--- What to produce ---
Examine each line of the data. Copy those that contain the string "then".

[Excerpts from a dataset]
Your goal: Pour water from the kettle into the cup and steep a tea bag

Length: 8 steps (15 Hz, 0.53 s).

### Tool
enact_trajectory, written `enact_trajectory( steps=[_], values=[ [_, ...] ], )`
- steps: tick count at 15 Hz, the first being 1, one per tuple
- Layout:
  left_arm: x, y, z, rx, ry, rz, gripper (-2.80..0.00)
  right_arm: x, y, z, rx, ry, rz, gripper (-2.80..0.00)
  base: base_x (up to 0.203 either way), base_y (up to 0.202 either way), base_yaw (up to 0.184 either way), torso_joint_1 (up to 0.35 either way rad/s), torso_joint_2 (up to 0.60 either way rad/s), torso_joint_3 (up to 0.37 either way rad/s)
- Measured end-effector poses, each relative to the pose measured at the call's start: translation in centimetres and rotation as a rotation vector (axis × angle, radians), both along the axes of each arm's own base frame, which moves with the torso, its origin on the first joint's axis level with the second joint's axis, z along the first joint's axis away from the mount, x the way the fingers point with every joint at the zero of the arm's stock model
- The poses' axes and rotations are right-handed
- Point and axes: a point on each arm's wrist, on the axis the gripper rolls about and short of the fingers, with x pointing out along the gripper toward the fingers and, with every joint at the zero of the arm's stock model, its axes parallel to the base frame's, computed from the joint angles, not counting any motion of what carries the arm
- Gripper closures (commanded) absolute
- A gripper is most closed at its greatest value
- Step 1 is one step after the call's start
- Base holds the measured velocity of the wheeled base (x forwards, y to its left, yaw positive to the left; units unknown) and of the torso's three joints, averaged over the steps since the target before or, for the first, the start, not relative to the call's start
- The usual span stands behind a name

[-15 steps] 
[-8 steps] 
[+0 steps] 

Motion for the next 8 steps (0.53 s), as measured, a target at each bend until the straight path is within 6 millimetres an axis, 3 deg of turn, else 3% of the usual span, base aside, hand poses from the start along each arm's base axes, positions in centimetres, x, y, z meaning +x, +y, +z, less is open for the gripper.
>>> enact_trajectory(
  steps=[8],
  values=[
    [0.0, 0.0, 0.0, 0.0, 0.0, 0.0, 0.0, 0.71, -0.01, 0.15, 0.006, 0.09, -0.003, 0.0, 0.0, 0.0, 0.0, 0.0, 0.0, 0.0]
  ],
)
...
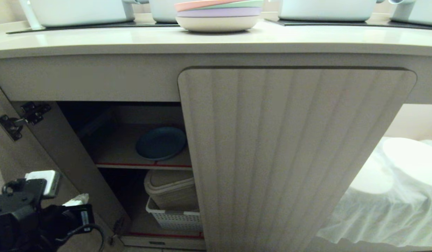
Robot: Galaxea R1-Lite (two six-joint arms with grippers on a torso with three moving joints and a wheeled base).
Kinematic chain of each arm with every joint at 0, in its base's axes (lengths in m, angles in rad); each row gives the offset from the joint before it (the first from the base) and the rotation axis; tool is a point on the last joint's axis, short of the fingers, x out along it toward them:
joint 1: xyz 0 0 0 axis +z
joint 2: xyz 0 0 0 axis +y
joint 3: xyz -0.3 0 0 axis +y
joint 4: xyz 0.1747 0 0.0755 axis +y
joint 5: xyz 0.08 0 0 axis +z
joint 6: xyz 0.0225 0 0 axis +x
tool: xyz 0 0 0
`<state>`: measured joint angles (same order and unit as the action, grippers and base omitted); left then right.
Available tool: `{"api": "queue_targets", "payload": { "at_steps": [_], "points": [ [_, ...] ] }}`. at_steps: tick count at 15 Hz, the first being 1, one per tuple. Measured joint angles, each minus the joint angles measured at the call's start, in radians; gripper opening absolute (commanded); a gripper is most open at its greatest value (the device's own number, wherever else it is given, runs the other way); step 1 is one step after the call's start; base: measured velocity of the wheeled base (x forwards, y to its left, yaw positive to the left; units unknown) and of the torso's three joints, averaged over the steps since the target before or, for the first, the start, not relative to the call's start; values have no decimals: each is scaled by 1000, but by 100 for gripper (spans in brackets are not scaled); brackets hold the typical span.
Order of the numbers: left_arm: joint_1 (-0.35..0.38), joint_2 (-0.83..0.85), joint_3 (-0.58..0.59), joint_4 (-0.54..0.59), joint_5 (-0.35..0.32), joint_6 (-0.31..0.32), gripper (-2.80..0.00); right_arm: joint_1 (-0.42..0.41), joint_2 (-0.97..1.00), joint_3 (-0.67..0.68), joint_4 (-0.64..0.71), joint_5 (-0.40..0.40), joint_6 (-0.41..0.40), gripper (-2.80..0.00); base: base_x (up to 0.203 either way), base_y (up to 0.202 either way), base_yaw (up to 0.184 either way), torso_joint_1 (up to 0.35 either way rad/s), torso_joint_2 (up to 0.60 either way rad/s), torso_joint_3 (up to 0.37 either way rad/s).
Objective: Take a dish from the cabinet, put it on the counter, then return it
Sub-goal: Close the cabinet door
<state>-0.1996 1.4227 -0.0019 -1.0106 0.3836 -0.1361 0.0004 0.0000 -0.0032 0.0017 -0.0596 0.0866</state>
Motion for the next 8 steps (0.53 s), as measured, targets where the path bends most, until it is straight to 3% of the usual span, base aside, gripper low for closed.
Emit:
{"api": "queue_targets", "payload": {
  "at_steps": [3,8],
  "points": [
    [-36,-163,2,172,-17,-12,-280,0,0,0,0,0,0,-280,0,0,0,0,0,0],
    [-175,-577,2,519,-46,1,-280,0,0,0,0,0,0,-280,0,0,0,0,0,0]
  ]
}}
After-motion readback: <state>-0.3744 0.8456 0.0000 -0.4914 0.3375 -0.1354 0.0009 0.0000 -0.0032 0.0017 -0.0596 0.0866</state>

--- Answer to this problem ---
`<state>`: measured joint angles (same order and unit as the action, grippers and base omitted); left then right.
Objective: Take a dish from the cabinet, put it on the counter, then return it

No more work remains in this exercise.